Appeal, No. 206, Jan. T., 1964, from judgment of Court of Common Pleas of Northampton County, Dec. T., 1961, No. 77, in case of Louis Klovacs v. The Bethlehem's Globe Publishing Co. Judgment affirmed.
Philip J. Gahagan, for appellant.
Andrew L. Herster, Jr., with him Gross & Herster, and McFadden, Riskin & Williams, for appellee.
Before Bell, C.j., Jones, Cohen, Eagen, O'brien and Roberts, JJ.
OPINION BY MR. CHIEF JUSTICE BELL
Plaintiff-appellant appealed from the Judgment of non-suit. Plaintiff, Louis Klovacs, a police officer of the City of Bethlehem, instituted an action in trespass against defendants, The Bethlehem's Globe Publishing Company,*fn* and John P. McLaughlin, to recover damages for personal injuries arising out of a collision between an automobile owned and driven by McLaughlin and a cruiser car owned by the City of Bethlehem. The jury brought in a verdict of $31,000 against defendant McLaughlin, who was guilty of gross negligence, but a compulsory non-suit was entered in favor of Publishing Co. by the trial Judge which the Court en banc refused to take off.

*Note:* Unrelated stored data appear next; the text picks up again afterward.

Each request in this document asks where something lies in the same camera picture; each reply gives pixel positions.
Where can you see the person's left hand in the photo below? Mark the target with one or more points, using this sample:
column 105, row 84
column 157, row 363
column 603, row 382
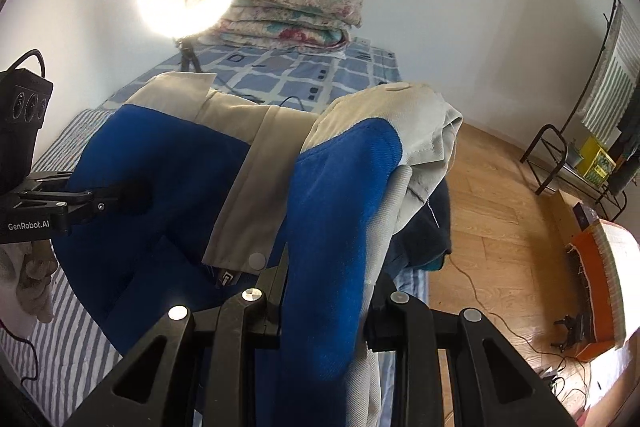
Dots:
column 35, row 277

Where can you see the dark hanging clothes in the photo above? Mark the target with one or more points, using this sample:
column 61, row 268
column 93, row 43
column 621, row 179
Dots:
column 627, row 147

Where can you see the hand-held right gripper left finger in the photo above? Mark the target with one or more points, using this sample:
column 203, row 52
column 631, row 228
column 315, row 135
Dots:
column 272, row 292

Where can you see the small black device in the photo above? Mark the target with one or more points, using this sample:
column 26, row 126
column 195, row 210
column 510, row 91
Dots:
column 572, row 332

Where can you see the cream and blue coverall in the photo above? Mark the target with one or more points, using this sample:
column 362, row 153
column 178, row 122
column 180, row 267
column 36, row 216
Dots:
column 330, row 232

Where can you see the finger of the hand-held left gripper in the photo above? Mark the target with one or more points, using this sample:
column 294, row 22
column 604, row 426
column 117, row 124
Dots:
column 115, row 202

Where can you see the blue striped bed sheet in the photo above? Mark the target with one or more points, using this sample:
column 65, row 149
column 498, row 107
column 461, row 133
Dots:
column 300, row 77

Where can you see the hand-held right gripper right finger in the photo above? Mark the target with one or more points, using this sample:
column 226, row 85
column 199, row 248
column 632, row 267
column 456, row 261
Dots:
column 385, row 322

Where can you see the yellow box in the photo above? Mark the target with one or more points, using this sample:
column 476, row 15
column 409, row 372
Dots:
column 597, row 157

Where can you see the cardboard box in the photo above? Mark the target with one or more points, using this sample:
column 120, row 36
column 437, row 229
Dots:
column 562, row 217

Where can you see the black light tripod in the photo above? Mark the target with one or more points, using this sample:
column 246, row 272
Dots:
column 188, row 52

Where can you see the orange mat with fringe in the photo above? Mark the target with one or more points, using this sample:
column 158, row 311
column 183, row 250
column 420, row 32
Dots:
column 590, row 257

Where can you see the folded floral quilt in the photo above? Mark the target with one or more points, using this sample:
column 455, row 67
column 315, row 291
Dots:
column 300, row 17

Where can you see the green striped hanging cloth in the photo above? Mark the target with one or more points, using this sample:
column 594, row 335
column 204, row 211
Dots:
column 612, row 77

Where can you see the black metal rack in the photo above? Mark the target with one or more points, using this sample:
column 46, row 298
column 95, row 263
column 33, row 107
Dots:
column 542, row 142

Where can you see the dark green garment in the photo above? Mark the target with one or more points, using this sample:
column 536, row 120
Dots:
column 425, row 232

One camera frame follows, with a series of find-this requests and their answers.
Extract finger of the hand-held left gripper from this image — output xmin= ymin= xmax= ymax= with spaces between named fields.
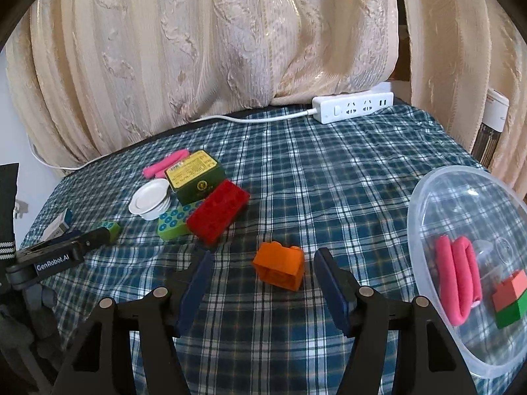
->
xmin=39 ymin=231 xmax=82 ymax=246
xmin=72 ymin=227 xmax=113 ymax=256

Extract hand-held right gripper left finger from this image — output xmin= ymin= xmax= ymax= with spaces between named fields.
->
xmin=51 ymin=249 xmax=217 ymax=395

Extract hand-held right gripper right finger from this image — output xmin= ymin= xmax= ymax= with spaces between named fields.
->
xmin=314 ymin=247 xmax=478 ymax=395

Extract small green dotted block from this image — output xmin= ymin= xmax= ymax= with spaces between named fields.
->
xmin=97 ymin=220 xmax=122 ymax=241

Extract orange building block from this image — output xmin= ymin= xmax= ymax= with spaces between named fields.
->
xmin=252 ymin=242 xmax=305 ymax=291

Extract large green dotted block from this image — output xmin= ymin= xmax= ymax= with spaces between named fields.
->
xmin=156 ymin=199 xmax=207 ymax=242

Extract clear plastic container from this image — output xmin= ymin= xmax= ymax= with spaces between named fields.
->
xmin=407 ymin=166 xmax=527 ymax=379

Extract person's left hand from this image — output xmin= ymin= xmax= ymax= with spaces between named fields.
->
xmin=0 ymin=286 xmax=62 ymax=395

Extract small blue white carton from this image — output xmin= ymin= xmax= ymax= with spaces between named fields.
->
xmin=43 ymin=208 xmax=75 ymax=239

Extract red building block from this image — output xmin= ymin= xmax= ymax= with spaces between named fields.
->
xmin=186 ymin=179 xmax=250 ymax=248

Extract pink foam roller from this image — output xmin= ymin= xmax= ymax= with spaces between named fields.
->
xmin=142 ymin=151 xmax=190 ymax=179
xmin=434 ymin=235 xmax=483 ymax=327

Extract blue plaid tablecloth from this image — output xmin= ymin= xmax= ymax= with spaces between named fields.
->
xmin=18 ymin=105 xmax=495 ymax=395

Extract green tin box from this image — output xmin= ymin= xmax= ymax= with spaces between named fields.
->
xmin=165 ymin=150 xmax=226 ymax=205

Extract white power strip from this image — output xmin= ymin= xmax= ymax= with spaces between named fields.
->
xmin=312 ymin=90 xmax=395 ymax=124

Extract small red block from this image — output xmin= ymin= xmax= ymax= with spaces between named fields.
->
xmin=492 ymin=269 xmax=527 ymax=312

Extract small plain green block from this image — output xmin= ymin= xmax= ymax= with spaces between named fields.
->
xmin=495 ymin=300 xmax=527 ymax=330

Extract beige patterned curtain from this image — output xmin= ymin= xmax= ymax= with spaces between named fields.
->
xmin=397 ymin=0 xmax=527 ymax=190
xmin=5 ymin=0 xmax=399 ymax=169

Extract white appliance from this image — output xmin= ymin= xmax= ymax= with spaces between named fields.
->
xmin=471 ymin=88 xmax=511 ymax=165

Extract white power cable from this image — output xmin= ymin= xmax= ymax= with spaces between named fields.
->
xmin=27 ymin=107 xmax=319 ymax=171

In Markle v. Robert Hall Clothes, 411 Pa. 282, 191 A.2d 374, the Court said (page 284): "In Flagiello v. Crilly, 409 Pa. 389, 187 A.2d 289, the Court said (page 390): 'It is hornbook law that a judgment of non-suit can be entered only in clear cases and plaintiff must be given the benefit of all evidence favorable to him, together with all reasonable inferences of fact arising therefrom, and any conflict in the evidence must be resolved in his favor: Castelli v. Pittsburgh Railways Company, 402 Pa. 135, 165 A.2d 632; Stimac v. Barkey,
Pa. 253, 174 A.2d 868; Borzik v. Miller, 399 Pa. 293, 159 A.2d 741.'"

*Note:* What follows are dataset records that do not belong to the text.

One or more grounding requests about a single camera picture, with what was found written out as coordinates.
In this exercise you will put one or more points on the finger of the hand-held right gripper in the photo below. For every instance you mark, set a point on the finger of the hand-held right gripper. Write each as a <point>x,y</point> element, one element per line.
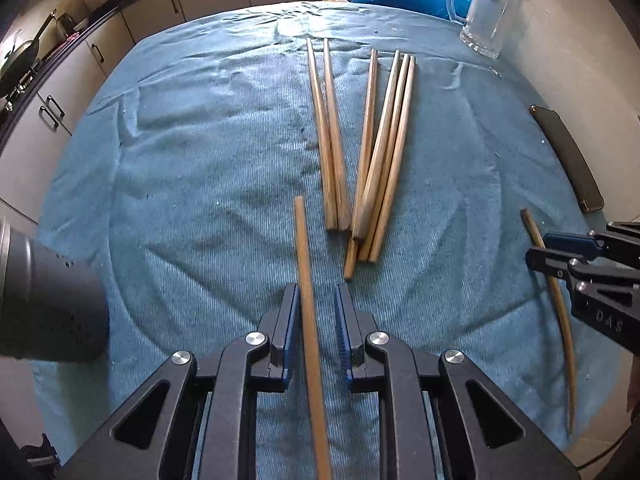
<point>575,245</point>
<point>600,305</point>

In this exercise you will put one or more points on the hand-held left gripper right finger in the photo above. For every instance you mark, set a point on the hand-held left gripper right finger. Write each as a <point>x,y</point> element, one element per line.
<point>342,330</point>

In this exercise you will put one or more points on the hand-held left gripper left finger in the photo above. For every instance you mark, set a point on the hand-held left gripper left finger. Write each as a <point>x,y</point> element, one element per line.
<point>291,330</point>

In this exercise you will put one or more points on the wooden chopstick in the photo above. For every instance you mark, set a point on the wooden chopstick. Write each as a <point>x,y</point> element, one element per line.
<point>570,385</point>
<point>306,280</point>

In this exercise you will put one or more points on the bunch of wooden chopsticks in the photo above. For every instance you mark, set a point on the bunch of wooden chopsticks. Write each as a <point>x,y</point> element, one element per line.
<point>337,215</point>

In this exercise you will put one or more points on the grey perforated chopstick holder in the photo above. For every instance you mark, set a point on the grey perforated chopstick holder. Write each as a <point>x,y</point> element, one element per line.
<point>45,300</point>

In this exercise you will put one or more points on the blue towel cloth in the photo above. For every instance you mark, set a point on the blue towel cloth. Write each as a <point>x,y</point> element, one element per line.
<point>200,160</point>

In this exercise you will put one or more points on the clear glass mug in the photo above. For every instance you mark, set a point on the clear glass mug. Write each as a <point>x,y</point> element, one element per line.
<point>487,15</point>

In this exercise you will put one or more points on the kitchen base cabinets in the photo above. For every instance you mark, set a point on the kitchen base cabinets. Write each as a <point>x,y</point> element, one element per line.
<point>60,85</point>

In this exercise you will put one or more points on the black kitchen countertop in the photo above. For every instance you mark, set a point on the black kitchen countertop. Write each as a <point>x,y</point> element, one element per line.
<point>100,16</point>

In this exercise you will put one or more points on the black wok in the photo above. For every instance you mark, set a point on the black wok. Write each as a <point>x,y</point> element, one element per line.
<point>17,60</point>

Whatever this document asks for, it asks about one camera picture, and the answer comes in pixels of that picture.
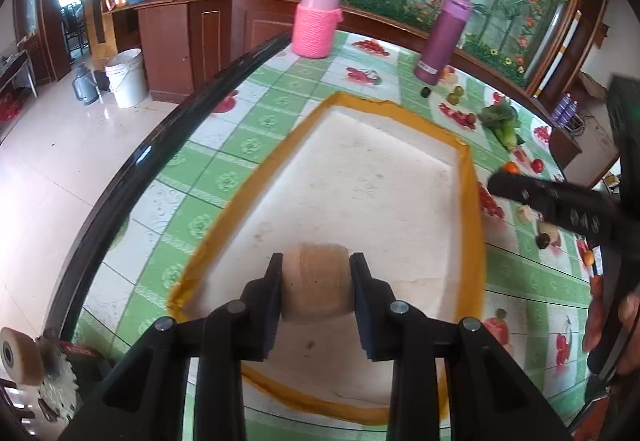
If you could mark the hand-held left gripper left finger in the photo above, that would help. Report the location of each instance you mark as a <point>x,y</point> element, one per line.
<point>272,316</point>

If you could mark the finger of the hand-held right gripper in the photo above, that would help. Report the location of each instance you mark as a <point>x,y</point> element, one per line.
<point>550,201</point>

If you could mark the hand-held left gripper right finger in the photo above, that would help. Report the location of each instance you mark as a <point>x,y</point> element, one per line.
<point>365,316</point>

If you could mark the tan pentagonal fruit piece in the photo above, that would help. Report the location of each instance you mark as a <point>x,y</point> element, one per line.
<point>551,232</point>

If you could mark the dark brown round fruit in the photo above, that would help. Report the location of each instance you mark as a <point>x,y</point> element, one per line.
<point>542,241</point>

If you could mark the orange tangerine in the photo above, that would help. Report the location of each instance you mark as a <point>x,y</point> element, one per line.
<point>511,167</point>
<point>590,257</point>

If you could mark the tan cylindrical fruit model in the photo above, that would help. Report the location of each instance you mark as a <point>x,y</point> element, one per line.
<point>315,283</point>

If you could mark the person's right hand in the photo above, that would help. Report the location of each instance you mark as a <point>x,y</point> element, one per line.
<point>595,321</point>

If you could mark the small tan fruit piece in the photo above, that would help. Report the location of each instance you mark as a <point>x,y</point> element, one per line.
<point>525,212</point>

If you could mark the light green leafy vegetable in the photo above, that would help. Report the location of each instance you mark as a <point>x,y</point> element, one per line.
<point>507,137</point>

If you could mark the green broccoli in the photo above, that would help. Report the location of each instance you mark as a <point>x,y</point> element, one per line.
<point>497,113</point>

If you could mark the white rolled tube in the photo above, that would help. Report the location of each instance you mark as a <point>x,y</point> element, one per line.
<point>560,51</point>

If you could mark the white mat with orange border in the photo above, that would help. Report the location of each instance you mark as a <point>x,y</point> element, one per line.
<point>375,181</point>

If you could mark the small green round fruit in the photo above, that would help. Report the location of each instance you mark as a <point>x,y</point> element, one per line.
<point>460,90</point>
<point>454,99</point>

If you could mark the small dark round fruit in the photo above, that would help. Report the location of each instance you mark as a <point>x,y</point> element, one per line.
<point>425,92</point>

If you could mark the purple thermos bottle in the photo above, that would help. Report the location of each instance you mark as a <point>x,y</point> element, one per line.
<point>442,41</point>

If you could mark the red and black tool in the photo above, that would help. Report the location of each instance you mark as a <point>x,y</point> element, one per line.
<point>82,350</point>

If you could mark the green checkered fruit-print tablecloth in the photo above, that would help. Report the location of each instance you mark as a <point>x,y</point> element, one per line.
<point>280,121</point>

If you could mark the toothed metal disc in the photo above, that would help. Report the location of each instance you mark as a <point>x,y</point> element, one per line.
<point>60,386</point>

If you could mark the tan buffing wheel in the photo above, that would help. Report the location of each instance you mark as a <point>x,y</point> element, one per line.
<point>17,356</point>

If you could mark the white plastic bucket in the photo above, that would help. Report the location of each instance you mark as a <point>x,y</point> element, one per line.
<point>125,81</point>

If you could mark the glass jar with pink sleeve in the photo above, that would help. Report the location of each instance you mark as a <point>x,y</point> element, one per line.
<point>315,31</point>

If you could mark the brown wooden cabinet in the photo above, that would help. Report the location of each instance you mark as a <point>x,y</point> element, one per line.
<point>170,46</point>

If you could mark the grey metal kettle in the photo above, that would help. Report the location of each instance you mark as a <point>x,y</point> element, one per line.
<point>85,88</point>

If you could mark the red bag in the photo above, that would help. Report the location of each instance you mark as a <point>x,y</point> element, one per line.
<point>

McLaughlin is a reporter who was employed by defendant company. Plaintiff contends that McLaughlin was the servant or agent of the Publishing Co., but he failed to further prove, as the law requires, "that the driver ... was engaged in the business of his employer ... at the time of the accident and that he was acting within the scope of his authority: Warman v. Craig, 321 Pa. 481, 184 A. 757; Orluske v. Nash Pbg. Motors Co., 286 Pa. 170, 133 A. 148; Reed v. Bennett, 276 Pa. 107, 119 A. 827." Lanteigne v. Smith, 365 Pa. 132, 136, 74 A.2d 116. Indeed, plaintiff's evidence proved the exact opposite.